_Task prompt_
Search the records for the string "outline" and copy every line in which it appears.

_Records from a data collection_
◆ ◆ ◆ ◆ ◆ ◆ ◆
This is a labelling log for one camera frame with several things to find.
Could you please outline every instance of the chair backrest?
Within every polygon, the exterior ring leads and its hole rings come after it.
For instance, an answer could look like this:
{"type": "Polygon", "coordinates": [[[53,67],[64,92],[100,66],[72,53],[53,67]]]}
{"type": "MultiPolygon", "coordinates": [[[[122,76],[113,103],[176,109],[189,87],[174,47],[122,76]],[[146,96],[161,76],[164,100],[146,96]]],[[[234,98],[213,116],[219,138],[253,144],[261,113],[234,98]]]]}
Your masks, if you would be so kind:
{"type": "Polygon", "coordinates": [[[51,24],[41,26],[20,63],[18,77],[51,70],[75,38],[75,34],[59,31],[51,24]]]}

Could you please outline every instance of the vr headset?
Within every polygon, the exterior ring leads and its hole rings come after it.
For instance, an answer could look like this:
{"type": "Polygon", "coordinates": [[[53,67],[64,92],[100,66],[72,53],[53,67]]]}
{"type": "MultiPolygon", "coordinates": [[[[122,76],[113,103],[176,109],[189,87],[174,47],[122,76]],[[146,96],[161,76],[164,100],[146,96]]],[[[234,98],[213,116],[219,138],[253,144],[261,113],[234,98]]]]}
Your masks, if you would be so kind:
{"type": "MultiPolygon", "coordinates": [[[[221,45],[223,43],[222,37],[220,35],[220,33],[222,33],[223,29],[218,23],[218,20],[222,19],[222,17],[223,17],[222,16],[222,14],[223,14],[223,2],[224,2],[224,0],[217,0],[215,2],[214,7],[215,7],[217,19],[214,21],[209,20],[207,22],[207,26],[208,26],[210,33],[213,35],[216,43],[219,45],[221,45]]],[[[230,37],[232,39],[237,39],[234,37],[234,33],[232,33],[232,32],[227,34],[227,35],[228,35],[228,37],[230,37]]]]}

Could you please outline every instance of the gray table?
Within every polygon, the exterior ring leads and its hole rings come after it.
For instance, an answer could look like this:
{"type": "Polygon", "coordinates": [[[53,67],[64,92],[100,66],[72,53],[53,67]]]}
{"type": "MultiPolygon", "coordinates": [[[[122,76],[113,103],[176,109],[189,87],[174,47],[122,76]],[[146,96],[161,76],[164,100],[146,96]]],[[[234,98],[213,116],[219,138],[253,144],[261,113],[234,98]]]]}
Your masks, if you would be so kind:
◆ ◆ ◆ ◆ ◆ ◆ ◆
_Result_
Could you please outline every instance of the chair backrest?
Could you please outline every instance of the vr headset?
Could you please outline every instance of the gray table?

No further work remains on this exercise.